We all know that smartphones attract germs. More and more, people are being told they need to clean their phones. So… just how dirty are they, and should we really be concerned? 

Last year, a team of Estonian doctors investigated the bacterial levels of phones held by teenagers at a high school. They found a high level of bacterial contamination (over 17,000 microbes!) on each mobile device. These results were similar to a University of Arizona’s discovery that the average phone has 10x the bacteria as a toilet seat. 

That’s… not great.

Quantity vs. Type of Pathogen

The human body carries many organisms that don’t always get you sick. In fact, Staph and Streptococcus organisms live in abundance on our hands and skin. In a recent Time Magazine interview Emily Martin, a professor at the University of  Michigan School of Public Health, remarked that most of the organisms found on phones are not pathogens that will make you sick.

So although there are tens of thousands of little bugs running around on your phone…you probably don’t have to freak out. For the general public it isn’t the quantity of bugs you should be concerned about. Rather, it is what type of bug is ending up on your phone.

Types of Bacteria in Different Environments

It should come as no surprise that your environment dictates what type of bacteria will end up on your devices.  So while the high school students in Estonia may have phones with 10x the bacteria of a toilet seat, they’re probably going to be okay.

Yet you should have some concern when making your next trip to the hospital. A British study found that over 38% of hospital mobile phones contained at least one bacterial species. These are bugs that can cause diarrhea and blood infections. Another study found 81% of staff devices contaminated with pathogenic bacteria.

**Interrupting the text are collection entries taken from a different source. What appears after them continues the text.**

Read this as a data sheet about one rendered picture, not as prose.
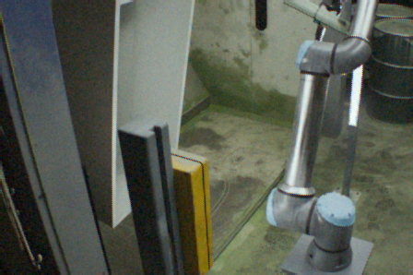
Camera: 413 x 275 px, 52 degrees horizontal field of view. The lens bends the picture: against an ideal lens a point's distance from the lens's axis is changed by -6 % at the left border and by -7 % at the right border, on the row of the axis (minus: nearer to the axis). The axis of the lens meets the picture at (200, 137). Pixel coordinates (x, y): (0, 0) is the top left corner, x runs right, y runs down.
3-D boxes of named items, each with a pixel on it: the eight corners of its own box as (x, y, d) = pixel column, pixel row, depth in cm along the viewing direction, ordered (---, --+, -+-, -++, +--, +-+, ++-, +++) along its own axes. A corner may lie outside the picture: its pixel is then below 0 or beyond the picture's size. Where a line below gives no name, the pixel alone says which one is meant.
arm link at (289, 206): (302, 240, 166) (336, 41, 154) (260, 228, 174) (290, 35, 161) (312, 229, 180) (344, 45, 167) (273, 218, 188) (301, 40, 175)
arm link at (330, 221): (346, 255, 162) (352, 220, 154) (303, 244, 170) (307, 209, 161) (355, 231, 174) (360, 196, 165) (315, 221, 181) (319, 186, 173)
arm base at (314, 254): (358, 247, 178) (361, 230, 174) (344, 278, 165) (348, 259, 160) (316, 234, 188) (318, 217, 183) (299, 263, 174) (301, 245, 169)
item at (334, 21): (342, 49, 198) (354, 20, 177) (338, 56, 197) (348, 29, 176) (253, 2, 210) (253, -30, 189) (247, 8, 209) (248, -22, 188)
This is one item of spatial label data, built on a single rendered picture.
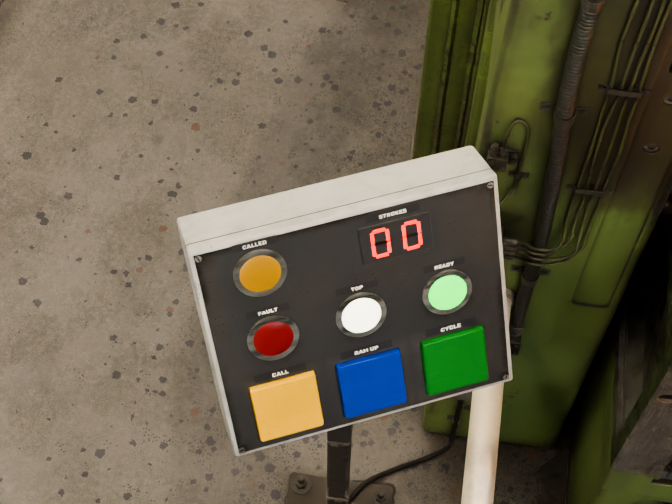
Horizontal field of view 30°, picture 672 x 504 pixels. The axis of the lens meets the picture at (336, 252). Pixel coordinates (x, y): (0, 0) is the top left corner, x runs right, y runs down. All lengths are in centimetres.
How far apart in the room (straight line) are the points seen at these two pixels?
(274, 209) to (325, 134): 149
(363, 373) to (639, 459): 66
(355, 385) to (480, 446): 42
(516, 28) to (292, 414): 50
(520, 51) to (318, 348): 40
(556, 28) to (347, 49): 159
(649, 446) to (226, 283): 81
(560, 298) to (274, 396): 66
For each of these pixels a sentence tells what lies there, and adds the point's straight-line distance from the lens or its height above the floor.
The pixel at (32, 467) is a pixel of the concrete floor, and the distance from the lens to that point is 253.
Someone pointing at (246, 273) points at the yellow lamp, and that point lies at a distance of 131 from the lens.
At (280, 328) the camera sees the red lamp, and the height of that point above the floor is 110.
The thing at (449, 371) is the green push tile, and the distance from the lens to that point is 145.
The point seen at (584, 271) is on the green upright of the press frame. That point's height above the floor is 72.
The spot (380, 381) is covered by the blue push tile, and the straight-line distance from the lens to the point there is 143.
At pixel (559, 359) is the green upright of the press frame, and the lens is 213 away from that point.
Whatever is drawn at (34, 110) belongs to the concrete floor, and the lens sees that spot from 293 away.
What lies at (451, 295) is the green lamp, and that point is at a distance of 140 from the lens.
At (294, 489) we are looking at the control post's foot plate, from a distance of 244.
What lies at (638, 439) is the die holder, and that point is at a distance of 189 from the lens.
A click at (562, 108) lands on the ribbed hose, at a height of 114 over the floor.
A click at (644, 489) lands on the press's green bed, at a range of 209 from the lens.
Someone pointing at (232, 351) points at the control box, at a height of 109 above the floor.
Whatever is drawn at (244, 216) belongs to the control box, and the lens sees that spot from 134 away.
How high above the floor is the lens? 233
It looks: 61 degrees down
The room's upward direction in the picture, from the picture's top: 1 degrees clockwise
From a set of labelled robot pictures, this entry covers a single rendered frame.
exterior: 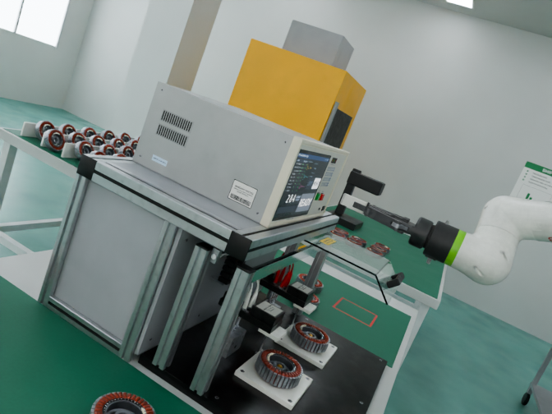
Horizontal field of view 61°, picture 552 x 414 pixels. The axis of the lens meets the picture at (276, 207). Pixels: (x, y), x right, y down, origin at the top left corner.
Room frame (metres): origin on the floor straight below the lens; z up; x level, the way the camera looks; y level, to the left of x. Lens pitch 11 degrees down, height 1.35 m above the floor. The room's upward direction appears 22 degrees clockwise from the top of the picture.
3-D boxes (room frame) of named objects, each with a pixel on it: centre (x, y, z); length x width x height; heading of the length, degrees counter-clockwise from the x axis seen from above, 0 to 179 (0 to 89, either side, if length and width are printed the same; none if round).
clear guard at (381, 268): (1.30, -0.24, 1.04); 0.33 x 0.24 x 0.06; 71
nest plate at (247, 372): (1.01, -0.15, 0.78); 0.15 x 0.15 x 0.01; 71
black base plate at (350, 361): (1.13, -0.17, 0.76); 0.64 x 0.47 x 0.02; 161
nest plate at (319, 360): (1.24, -0.23, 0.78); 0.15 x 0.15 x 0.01; 71
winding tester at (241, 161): (1.24, 0.11, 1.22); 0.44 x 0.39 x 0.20; 161
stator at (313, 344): (1.24, -0.23, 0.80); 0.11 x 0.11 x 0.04
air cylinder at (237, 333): (1.06, -0.01, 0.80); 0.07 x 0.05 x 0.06; 161
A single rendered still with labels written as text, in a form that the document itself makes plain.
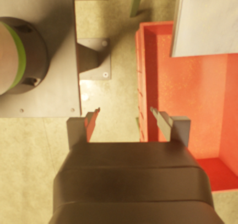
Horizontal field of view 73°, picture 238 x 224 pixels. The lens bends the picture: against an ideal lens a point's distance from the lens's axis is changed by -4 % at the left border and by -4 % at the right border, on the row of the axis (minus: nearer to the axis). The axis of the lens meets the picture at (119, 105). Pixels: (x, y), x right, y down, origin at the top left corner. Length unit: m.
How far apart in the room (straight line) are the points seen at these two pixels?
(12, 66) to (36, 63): 0.07
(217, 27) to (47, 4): 0.37
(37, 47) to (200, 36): 0.36
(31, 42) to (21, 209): 1.92
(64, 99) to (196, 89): 0.59
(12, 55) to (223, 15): 0.42
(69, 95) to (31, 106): 0.09
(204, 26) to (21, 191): 1.90
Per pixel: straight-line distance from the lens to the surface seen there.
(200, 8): 0.43
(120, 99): 1.29
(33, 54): 0.34
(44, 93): 0.38
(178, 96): 0.77
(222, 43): 0.50
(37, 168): 1.73
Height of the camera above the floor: 1.26
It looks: 75 degrees down
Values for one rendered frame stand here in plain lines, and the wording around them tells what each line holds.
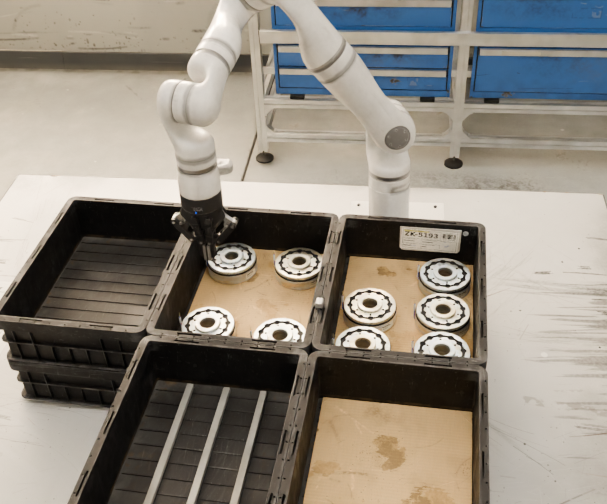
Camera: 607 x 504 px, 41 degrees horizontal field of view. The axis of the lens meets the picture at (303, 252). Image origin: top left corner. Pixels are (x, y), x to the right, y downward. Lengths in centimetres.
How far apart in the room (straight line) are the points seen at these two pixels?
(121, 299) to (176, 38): 286
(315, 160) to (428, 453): 238
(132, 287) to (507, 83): 210
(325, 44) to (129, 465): 84
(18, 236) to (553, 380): 134
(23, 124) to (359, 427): 309
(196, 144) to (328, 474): 58
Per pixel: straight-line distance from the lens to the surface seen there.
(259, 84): 345
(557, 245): 205
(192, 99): 134
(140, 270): 178
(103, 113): 419
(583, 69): 345
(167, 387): 152
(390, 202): 181
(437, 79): 341
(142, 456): 143
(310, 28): 157
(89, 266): 182
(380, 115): 168
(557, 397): 169
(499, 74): 342
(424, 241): 171
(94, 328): 151
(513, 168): 362
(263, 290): 168
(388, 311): 158
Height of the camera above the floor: 193
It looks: 39 degrees down
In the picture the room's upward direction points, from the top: 3 degrees counter-clockwise

These mobile phones contained Staph, E. Coli and a number of other pathogens.                                                                     

The Bottom Line

If you’re using your phone at home or in daily errands you’re probably going to be okay.

But if you spend time in a healthcare or food processing environment – where more dangerous pathogens can be more easily picked up – you’ll want to sanitize your phone effectively and regularly.


To learn about CleanSlate UV’s mobile device sanitizer for healthcare, and what makes CleanSlate UV the most effective tabletop sanitizer on the market, please visit our website at www.cleanslateuv.com.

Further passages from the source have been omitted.